Le capital de Delfingen Tanger a été porté à  11,9 MDH avant d’être ramené à  4,6 MDH par apurement des pertes antérieures. Avec l’autre filiale, Delfingen Maroc, basée à  Casablanca, le groupe a réalisé au Maroc un chiffre d’affaires de 150 MDH en 2010.

L’équipementier automobile français, Delfingen Industry (ex-HBS Tecchnologie), planche sur la restructuration de haut de bilan de sa filiale marocaine. En effet, d’après des sources bien informées, le groupe basé à Besançon vient de procéder à une recapitalisation de Delfingen Tanger dans le cadre d’une opération accordéon. Aussi, le capital de cette entité créée en 2000 a-t-il été porté dans un premier temps de 100 000 DH à 11,88 MDH, avant qu’une réduction de capital d’un montant de 7,37 MDH ne vienne le ramener au niveau de 4,56 MDH, et ce, par apurement de la quasi-totalité des pertes antérieures.

Cette opération fait suite au nettoyage des comptes en 2010 de l’autre filiale marocaine, Delfingen Maroc, une plateforme commerciale basée à Casablanca qui a fait l’objet d’un redressement fiscal au titre des exercices allant de 2006 à 2009. En dotant ses filiales des moyens financiers nécessaires à leur développement, le groupe Delfingen Industry confirme ainsi ses ambitions au Maroc, notamment à Tanger où il emploie plus de cent personnes.
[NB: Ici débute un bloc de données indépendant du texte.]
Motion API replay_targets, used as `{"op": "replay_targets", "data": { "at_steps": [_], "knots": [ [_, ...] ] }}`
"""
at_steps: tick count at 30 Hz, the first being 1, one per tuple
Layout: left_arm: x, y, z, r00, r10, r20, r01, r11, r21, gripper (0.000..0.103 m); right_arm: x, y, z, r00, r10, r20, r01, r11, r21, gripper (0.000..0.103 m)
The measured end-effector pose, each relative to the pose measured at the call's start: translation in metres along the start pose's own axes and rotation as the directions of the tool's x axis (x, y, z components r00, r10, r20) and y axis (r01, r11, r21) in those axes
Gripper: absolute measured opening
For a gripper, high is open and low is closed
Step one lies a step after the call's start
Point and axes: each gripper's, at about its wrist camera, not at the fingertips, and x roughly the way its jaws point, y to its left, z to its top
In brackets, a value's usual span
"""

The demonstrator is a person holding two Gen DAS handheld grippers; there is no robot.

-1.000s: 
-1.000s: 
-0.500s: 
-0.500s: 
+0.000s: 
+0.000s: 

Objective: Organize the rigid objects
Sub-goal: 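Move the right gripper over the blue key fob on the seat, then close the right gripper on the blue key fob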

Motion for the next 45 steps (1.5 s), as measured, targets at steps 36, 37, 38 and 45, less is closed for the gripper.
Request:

Ces filiales se sont d’ailleurs distinguées en 2010 par une croissance vigoureuse avec un chiffre d’affaires cumulé de 150 MDH (contre 120 MDH en 2009) et une rentabilité en net redressement comme en témoigne le résultat net qui avoisine désormais les 5 MDH (contre moins de 1 MDH un an auparavant).

Rappelons que le groupe Delfingen Industry est spécialisé dans la protection du câblage électrique et des solutions de transfert de fluides. Coté à la Bourse de Paris, cet équipementier vient de publier des résultats à fin juin 2011 en forte amélioration après des exercices 2009 et 2010 assez difficiles. Son chiffre d’affaires au titre de cette période s’est hissé à 58,2 millions d’euros, en progression de 10% en glissement annuel. Outre la France, son dispositif industriel compte 18 implantations de production à travers le monde, dont notamment le Brésil, le Mexique, le Maroc, la Roumanie ou encore les Philippines.